The muffled sound of the chairman’s gun going off barely echoed off the sides of the cavernous boardroom. Two more members followed their leader to hell via pistol shots to the temple. Another man simply decided to slit his wrists and go slowly.

This left only two members who were afraid of ending their own lives.

So they made an agreement: one would shoot the other and them himself. A quick toss of a South African 110-mark gold coin decided who would be the triggerman. Grimly, the men embraced for the last time.

Without much hesitation, the shooter did his work, blowing half the skull off his colleague, and adding a bullet to the heart for good measure. He checked the pistol—there was one bullet left. Would it be enough? the man wondered.

It would have to be, he finally decided.

He put the pistol barrel in his mouth, and pulled the hammer back. Just as he was about to let go however, he heard a strange noise off in the distance. It was peculiar enough to cause him to take the gun out of his mouth momentarily and look outside.

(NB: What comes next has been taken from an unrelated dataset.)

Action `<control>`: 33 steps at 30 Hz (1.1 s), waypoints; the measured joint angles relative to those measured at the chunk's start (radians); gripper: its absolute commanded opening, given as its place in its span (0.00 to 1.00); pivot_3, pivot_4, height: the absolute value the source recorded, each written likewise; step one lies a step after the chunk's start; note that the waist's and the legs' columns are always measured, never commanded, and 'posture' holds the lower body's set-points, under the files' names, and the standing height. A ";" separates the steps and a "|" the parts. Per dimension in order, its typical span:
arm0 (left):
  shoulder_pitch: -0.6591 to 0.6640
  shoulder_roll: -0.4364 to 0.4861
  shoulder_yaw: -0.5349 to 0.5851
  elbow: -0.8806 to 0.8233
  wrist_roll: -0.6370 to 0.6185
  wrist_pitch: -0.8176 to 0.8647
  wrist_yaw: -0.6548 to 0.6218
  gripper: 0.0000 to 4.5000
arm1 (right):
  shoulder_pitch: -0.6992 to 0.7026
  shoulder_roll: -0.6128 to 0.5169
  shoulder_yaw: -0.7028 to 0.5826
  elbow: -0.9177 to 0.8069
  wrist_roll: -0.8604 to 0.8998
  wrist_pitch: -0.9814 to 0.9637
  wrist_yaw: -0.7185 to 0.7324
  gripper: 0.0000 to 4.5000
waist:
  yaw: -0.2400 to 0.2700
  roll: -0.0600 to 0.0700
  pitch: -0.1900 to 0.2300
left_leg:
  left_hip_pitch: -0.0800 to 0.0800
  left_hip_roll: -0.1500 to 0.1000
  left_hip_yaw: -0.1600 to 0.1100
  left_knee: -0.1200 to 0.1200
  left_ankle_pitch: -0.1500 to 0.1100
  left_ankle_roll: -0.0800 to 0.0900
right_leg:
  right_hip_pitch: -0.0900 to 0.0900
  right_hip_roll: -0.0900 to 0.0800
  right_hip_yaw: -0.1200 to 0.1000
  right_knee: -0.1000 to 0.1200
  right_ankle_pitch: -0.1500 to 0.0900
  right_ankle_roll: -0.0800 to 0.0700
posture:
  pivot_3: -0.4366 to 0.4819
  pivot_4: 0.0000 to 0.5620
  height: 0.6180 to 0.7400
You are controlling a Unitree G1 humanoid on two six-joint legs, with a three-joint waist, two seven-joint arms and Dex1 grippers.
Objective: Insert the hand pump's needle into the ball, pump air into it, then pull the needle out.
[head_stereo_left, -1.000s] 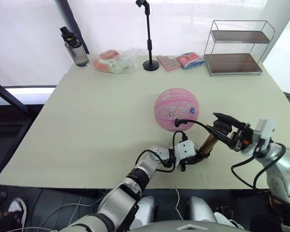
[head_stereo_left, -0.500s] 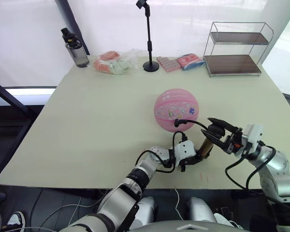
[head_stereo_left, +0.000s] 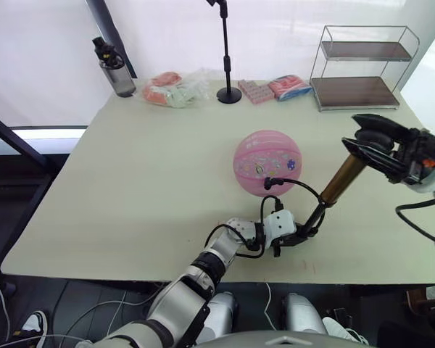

The noise was coming from a quartet of huge helicopters landing just outside the mansion’s east wing.

No sooner were they down, when scores of white-uniformed troops began pouring out, their weapons poised, their demeanor obviously one of shoot-on-sight. One chopper had landed in the middle of the other three, and from this aircraft a man in a black uniform emerged.

The last CapCom member squinted in an effort to get a better look at the man. He was extremely tall, maybe 6-10, thin but powerful looking. He was a white man, though his face was dark from the sun. He wore his hair long and bunched into a ponytail that reached halfway down his back. A small stiletto-sharp goatee adorned his face.

This man drew a long cape around himself and then began a quick march towards the mansion. The CapCom member wasn’t quite sure what to do. Who was this? Who was
he
to arrive with such arrogance? The board member was curious—so much so, he felt death could be put off for a moment or two.

He watched as the tall man in black walked right up to the huge picture window anchored to the southern end of the boardroom and delivered a vicious kick of the boot. The huge pane simply shattered away, scattering thousands of small shards of glass all over the boardroom, the bright sun making them glisten like diamonds.

The man in black walked quickly through the hole in the window, followed by a squad of heavily armed soldiers. They stopped to study the boardroom itself. The man in black counted out the twelve dead bodies and then held back his head and laughed.